┏━━

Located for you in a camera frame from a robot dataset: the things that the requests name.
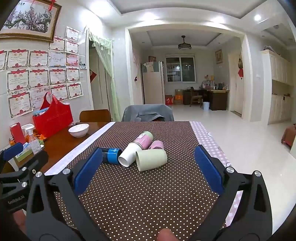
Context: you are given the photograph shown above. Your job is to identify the brown stool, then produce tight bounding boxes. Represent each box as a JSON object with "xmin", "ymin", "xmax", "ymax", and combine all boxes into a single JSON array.
[{"xmin": 281, "ymin": 125, "xmax": 296, "ymax": 147}]

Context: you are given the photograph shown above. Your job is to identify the pink cup with green base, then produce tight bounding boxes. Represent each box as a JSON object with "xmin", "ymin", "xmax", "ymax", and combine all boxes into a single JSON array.
[{"xmin": 134, "ymin": 131, "xmax": 154, "ymax": 150}]

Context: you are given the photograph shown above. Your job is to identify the blue cup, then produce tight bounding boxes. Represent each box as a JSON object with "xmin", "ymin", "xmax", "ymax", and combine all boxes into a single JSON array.
[{"xmin": 101, "ymin": 148, "xmax": 122, "ymax": 164}]

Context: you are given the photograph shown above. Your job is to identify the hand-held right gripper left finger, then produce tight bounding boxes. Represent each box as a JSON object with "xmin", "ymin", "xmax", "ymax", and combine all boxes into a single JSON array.
[{"xmin": 24, "ymin": 147, "xmax": 110, "ymax": 241}]

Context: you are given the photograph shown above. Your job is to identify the pink checked tablecloth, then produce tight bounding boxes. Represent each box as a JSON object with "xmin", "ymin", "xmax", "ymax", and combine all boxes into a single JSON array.
[{"xmin": 190, "ymin": 120, "xmax": 244, "ymax": 229}]

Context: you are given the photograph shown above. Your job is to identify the brown wooden chair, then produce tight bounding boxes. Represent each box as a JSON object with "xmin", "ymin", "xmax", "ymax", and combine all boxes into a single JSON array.
[{"xmin": 79, "ymin": 109, "xmax": 112, "ymax": 123}]

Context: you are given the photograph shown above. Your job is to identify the white cabinets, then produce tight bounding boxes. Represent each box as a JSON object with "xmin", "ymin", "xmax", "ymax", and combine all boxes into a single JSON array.
[{"xmin": 261, "ymin": 50, "xmax": 294, "ymax": 126}]

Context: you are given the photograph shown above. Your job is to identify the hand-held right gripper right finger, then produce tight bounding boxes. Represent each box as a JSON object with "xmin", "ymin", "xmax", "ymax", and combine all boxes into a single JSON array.
[{"xmin": 186, "ymin": 145, "xmax": 273, "ymax": 241}]

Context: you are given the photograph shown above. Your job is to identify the grey jacket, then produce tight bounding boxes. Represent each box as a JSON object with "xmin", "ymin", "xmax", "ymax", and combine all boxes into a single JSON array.
[{"xmin": 121, "ymin": 104, "xmax": 175, "ymax": 122}]

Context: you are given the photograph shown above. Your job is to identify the white door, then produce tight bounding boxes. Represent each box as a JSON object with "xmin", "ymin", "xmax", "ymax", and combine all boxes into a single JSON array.
[{"xmin": 228, "ymin": 52, "xmax": 244, "ymax": 116}]

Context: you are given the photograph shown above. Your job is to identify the clear spray bottle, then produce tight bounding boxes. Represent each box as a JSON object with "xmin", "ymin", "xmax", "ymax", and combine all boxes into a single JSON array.
[{"xmin": 21, "ymin": 123, "xmax": 42, "ymax": 154}]

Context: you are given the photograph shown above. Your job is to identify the white cloth strip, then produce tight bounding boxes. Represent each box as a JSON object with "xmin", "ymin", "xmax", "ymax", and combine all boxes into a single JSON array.
[{"xmin": 44, "ymin": 122, "xmax": 116, "ymax": 176}]

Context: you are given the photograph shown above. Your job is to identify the red box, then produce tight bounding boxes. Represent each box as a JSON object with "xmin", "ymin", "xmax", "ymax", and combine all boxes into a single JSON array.
[{"xmin": 10, "ymin": 123, "xmax": 26, "ymax": 145}]

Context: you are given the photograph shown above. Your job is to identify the window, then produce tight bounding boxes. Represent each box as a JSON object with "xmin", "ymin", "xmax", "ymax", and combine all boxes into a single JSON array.
[{"xmin": 165, "ymin": 54, "xmax": 197, "ymax": 82}]

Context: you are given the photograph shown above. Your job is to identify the person's right hand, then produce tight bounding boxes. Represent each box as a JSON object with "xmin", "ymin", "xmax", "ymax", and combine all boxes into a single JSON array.
[{"xmin": 157, "ymin": 228, "xmax": 176, "ymax": 241}]

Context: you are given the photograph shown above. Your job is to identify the red bag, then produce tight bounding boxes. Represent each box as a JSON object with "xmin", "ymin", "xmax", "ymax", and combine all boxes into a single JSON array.
[{"xmin": 32, "ymin": 92, "xmax": 74, "ymax": 139}]

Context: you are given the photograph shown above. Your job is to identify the light green cup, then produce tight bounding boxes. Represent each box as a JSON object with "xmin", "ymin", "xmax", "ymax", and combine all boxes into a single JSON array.
[{"xmin": 135, "ymin": 149, "xmax": 168, "ymax": 172}]

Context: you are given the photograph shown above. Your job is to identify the framed blossom painting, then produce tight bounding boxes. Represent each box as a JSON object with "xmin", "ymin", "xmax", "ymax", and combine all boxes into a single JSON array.
[{"xmin": 0, "ymin": 0, "xmax": 62, "ymax": 43}]

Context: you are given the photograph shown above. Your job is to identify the brown dotted tablecloth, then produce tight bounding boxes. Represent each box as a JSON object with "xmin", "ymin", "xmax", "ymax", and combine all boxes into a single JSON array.
[{"xmin": 44, "ymin": 120, "xmax": 220, "ymax": 241}]

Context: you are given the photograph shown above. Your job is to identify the ceiling lamp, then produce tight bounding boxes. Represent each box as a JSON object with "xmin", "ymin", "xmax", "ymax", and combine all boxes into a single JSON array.
[{"xmin": 178, "ymin": 35, "xmax": 192, "ymax": 50}]

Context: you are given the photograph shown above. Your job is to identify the white refrigerator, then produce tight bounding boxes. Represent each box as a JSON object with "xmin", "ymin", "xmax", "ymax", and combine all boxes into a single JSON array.
[{"xmin": 142, "ymin": 61, "xmax": 165, "ymax": 105}]

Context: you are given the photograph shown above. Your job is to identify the cardboard box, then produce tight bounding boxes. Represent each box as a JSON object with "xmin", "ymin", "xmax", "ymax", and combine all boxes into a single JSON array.
[{"xmin": 174, "ymin": 89, "xmax": 184, "ymax": 105}]

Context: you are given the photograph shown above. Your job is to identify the wooden table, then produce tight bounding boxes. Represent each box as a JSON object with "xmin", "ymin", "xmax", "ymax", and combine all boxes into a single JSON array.
[{"xmin": 0, "ymin": 122, "xmax": 116, "ymax": 176}]

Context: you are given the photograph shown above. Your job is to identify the green curtain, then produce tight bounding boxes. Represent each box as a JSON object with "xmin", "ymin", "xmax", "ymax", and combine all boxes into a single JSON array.
[{"xmin": 88, "ymin": 31, "xmax": 121, "ymax": 122}]

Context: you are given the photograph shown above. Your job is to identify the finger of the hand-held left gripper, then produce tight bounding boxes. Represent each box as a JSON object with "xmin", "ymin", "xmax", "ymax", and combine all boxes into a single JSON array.
[
  {"xmin": 0, "ymin": 142, "xmax": 24, "ymax": 173},
  {"xmin": 9, "ymin": 150, "xmax": 49, "ymax": 187}
]

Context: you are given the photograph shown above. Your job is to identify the white bowl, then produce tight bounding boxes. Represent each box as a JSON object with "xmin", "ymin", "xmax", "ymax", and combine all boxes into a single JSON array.
[{"xmin": 68, "ymin": 123, "xmax": 90, "ymax": 138}]

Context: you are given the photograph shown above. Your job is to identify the wall of certificates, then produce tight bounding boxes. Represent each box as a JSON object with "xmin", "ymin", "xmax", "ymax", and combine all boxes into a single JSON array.
[{"xmin": 0, "ymin": 26, "xmax": 83, "ymax": 119}]

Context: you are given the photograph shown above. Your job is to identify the tissue box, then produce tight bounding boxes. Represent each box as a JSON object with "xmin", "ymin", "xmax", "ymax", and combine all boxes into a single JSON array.
[{"xmin": 14, "ymin": 142, "xmax": 45, "ymax": 162}]

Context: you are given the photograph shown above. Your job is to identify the dark wooden desk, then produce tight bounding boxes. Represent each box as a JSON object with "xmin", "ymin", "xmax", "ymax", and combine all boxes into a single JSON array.
[{"xmin": 184, "ymin": 88, "xmax": 230, "ymax": 111}]

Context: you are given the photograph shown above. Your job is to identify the dark wooden chair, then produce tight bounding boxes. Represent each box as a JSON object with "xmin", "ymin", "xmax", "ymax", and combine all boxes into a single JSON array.
[{"xmin": 190, "ymin": 86, "xmax": 202, "ymax": 107}]

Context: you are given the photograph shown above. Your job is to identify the white cup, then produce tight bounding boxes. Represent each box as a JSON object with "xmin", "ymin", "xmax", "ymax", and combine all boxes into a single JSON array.
[{"xmin": 118, "ymin": 142, "xmax": 142, "ymax": 167}]

┗━━

The expected output is a verbatim retyping of each line from the one with "white cup, then" to the end of the listing above, with both end lines kept and nothing added.

_Answer_:
Context: you are given the photograph shown above. Your job is to identify the white cup, then produce tight bounding boxes. Represent each box as a JSON object with "xmin", "ymin", "xmax", "ymax", and combine all boxes into a single JSON array.
[{"xmin": 118, "ymin": 142, "xmax": 142, "ymax": 167}]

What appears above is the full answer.